Why your “old” plan stopped working & what to do instead
What’s really going on: your body isn’t failing, it’s adapting
Hormones, recovery, and body composition shift in midlife, which changes how you respond to food and training. The old “eat less, move more” approach often backfires: chronic under‑fuelling ramps up fatigue, cravings, and stress hormones. You end up with less muscle, lower energy, and slower progress. The win now isn’t working harder, it’s working smarter and fuelling for the body you have today.
What actually works now:
Build a fuel floor (even on messy days): A fuel floor is your bare‑minimum routine on busy days, not perfect, just consistent. Aim for three meals and one snack you don’t dip under. Anchor 30-35g protein at breakfast, lunch, and dinner (roughly 100–130g/day total). Place carbs with purpose, earlier in the day and around training and keep fats present (olive oil, nuts, avocado) for satiety and hormone support. This steadies energy, reduces the 4 p.m. crash, and makes workouts feel doable again.
Quick breakfast builds:
Greek yogurt (200g) + whey (20g) + berries + chia
3 eggs + 60g smoked salmon + tomatoes on sourdough
Tofu scramble (200g) + 75g edamame + avocado
2.Train for strength, not exhaustion: Two to three full‑body sessions per week is plenty.
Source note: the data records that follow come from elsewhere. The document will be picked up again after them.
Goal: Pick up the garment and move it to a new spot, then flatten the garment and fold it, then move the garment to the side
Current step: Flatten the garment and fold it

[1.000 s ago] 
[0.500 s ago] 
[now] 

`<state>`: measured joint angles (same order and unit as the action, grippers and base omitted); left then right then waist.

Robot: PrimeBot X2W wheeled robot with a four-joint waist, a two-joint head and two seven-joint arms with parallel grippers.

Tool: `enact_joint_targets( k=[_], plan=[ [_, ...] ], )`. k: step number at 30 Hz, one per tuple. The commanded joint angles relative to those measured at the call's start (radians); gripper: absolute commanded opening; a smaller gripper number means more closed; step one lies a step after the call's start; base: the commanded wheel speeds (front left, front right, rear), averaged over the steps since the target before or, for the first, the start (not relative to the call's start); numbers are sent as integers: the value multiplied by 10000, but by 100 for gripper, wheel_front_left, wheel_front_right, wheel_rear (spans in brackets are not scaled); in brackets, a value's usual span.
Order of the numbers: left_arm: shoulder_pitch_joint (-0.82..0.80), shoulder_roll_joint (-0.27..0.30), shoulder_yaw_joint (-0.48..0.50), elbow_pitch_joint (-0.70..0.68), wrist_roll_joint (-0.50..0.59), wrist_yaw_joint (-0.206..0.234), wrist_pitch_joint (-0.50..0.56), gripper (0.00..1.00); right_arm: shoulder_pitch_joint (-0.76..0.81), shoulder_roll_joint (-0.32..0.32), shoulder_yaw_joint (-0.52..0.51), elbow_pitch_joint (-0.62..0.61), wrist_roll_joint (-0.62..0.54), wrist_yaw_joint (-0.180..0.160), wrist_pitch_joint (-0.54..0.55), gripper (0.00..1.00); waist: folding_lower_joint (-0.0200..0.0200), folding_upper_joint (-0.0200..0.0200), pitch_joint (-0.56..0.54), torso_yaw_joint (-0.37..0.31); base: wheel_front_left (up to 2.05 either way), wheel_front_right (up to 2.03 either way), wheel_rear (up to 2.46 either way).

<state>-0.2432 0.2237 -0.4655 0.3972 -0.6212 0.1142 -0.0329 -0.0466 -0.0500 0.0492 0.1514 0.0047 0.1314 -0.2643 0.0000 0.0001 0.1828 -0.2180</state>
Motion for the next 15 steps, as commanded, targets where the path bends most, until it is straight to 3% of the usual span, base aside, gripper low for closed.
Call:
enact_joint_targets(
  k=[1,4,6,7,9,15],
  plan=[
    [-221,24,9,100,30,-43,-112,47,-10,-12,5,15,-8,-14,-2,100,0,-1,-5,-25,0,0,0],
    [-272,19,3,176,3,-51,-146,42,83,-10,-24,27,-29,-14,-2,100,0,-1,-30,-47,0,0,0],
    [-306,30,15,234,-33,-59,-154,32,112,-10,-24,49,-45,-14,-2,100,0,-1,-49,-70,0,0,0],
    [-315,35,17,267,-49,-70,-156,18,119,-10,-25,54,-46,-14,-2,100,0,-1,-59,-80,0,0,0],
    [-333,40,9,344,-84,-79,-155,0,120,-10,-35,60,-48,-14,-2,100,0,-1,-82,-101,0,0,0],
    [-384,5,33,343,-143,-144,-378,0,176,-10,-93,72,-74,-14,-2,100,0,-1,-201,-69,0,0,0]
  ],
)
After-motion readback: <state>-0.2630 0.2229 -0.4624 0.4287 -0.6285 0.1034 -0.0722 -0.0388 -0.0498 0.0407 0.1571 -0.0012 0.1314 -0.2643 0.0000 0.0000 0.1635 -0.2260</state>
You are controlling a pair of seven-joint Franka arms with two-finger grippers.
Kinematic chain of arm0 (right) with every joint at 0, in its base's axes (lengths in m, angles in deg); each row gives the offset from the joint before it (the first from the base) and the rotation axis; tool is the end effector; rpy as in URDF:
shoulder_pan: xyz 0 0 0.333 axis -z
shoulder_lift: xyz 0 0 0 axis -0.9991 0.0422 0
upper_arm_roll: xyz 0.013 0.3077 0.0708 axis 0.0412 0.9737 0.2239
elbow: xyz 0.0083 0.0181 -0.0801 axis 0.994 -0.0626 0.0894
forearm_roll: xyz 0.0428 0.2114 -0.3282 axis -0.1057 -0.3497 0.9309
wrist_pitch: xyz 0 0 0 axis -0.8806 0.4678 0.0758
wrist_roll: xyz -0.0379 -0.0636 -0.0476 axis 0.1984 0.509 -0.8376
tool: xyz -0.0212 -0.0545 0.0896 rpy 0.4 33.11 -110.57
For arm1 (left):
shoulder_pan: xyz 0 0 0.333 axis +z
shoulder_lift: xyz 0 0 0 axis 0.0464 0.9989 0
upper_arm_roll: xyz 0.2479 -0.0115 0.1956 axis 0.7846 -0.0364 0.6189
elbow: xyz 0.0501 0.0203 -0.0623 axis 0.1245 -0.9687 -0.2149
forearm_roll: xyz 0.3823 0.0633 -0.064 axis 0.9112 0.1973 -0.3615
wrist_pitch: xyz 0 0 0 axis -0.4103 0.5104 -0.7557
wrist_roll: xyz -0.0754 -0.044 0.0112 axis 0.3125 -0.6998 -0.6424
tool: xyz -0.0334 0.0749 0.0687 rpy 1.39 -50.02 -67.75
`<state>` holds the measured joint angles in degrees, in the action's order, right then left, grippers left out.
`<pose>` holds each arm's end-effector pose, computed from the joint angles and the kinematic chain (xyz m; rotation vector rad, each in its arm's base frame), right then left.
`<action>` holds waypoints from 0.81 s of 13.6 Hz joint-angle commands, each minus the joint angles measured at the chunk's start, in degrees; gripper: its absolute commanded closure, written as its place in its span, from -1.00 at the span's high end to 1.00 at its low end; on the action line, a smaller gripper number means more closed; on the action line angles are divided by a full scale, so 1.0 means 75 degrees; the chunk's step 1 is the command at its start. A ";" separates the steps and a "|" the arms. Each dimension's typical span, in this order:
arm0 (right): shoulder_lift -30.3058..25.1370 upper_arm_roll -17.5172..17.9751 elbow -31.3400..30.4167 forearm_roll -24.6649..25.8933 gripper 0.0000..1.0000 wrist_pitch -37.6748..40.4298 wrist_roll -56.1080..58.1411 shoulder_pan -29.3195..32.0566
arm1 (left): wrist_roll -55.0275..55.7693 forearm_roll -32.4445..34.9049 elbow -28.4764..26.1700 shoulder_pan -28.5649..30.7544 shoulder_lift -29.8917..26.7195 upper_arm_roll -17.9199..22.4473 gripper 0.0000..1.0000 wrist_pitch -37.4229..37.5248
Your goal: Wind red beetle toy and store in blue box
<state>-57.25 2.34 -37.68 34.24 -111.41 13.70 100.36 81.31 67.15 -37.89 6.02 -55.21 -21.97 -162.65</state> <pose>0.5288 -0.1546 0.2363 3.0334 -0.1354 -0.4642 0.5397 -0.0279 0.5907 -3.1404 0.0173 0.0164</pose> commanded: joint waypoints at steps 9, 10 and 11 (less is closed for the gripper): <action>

Focus on the big moves: squat, hinge, push, pull. Progress one variable each week (weight, reps, or tempo). Keep HIIT to 0–1x/week and walk on non‑lift days. Muscle is your metabolism’s engine; strength training helps reshape your body, stabilise blood sugar, and make daily life easier.
3.Fix recovery so your body can respond: Sleep 7–8 hours in a cool, dark room; go screens‑off 60 minutes before bed. Get morning daylight and add a 20‑minute walk most days. Hydrate (consider electrolytes if you’re dragging). Better sleep and stress control sharpen appetite signals, lift mood, and improve training results.
What to do this week
Hit 30-35g protein at breakfast every day.
Book two 30‑minute strength sessions (put them in your calendar).
Add one 20‑minute walk after your biggest meal.
Pocket reframe You’re not starting over, you’re continuing, with a plan that matches your body now.